Koordinator Jaringan Advokasi Tambang (JATAM), Melky Nahar, mengatakan sedari awal pertambangan itu adalah model ekonomi yang padat modal dan teknologi. Maka ia tidak akan berdampak pada kesejahteraan warga lokal.

“Yang untung, ya, tentu saja para pelaku bisnis dan elite politik yang punya kewenangan menerbitkan izin dan terlibat secara langsung dan tidak langsung dalam rantai bisnis pertambangan,” jelas dia kepada Tirto, Kamis (27/6/2024).

Bappenas, kata Melky, semestinya paham itu, dan dengan demikian mesti merancang dan merencanakan pembangunan yang bottom up, bukan top down.

“Kami kemudian menangkap pesan bahwa Bappenas, sebagaimana institusi lainnya, memang bekerja untuk melayani kepentingan pemodal. Ia tak peduli dengan sektor lain yang banyak menyerap lapangan kerja, semisal pertanian dan perikanan. Semua mau diserahkan kepada investor,” kata dia.

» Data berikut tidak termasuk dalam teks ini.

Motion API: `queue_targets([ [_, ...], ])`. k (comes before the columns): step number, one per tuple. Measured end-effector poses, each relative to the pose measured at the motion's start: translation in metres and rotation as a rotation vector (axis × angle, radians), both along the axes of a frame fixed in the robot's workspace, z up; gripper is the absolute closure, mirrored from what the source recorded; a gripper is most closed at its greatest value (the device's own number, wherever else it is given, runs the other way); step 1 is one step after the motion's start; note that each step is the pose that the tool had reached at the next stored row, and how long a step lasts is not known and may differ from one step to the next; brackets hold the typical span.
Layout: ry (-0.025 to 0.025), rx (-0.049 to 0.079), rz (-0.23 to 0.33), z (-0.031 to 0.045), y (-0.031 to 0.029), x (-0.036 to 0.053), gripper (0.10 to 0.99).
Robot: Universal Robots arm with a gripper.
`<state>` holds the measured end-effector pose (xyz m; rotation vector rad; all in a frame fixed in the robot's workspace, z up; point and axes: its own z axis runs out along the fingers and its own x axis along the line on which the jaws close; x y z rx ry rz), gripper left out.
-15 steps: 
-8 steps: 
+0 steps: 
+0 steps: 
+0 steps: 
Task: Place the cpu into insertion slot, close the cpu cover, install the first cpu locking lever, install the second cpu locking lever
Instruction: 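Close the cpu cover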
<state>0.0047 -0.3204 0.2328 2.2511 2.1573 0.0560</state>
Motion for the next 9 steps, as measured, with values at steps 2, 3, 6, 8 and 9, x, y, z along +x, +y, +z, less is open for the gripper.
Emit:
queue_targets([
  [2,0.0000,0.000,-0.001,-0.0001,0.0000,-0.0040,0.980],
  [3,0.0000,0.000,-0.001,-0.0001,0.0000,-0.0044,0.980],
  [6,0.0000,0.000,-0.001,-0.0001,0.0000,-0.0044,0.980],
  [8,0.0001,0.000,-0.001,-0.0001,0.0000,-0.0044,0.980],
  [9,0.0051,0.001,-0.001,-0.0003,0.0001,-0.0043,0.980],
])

Sementara itu, Direktur Eksekutif Energy Watch, Daymas Arangga Radiandra, melihat fenomena tingkat kemiskinan di daerah tambang ini merupakan isu kompleks yang perlu diselesaikan secara holistik. Karena ada beberapa faktor penyebab yang setidaknya perlu diidentifikasi dalam persoalan ini.

Pertama, kata Daymas, biasanya sektor pertambangan sering kali didominasi oleh perusahaan berskala besar yang keuntungannya tidak selalu ke masyarakat lokal. Akan tetapi, justru terkonsentrasi di tingkat perusahaan atau pemegang saham.

Kedua, kata dia, keterbatasan lapangan pekerjaan. Meskipun sektor pertambangan dapat menciptakan dan menyerap lapangan pekerjaan, seringkali posisi-posisi tersebut membutuhkan keahlian khusus yang tidak dimiliki oleh masyarakat sekitar.

“Hal ini menyebabkan masyarakat lokal hanya mendapatkan pekerjaan low-skilled/unskilled labour dengan upah rendah atau tidak mendapatkan pekerjaan sama sekali,” kata dia kepada Tirto, Kamis (27/6/2024).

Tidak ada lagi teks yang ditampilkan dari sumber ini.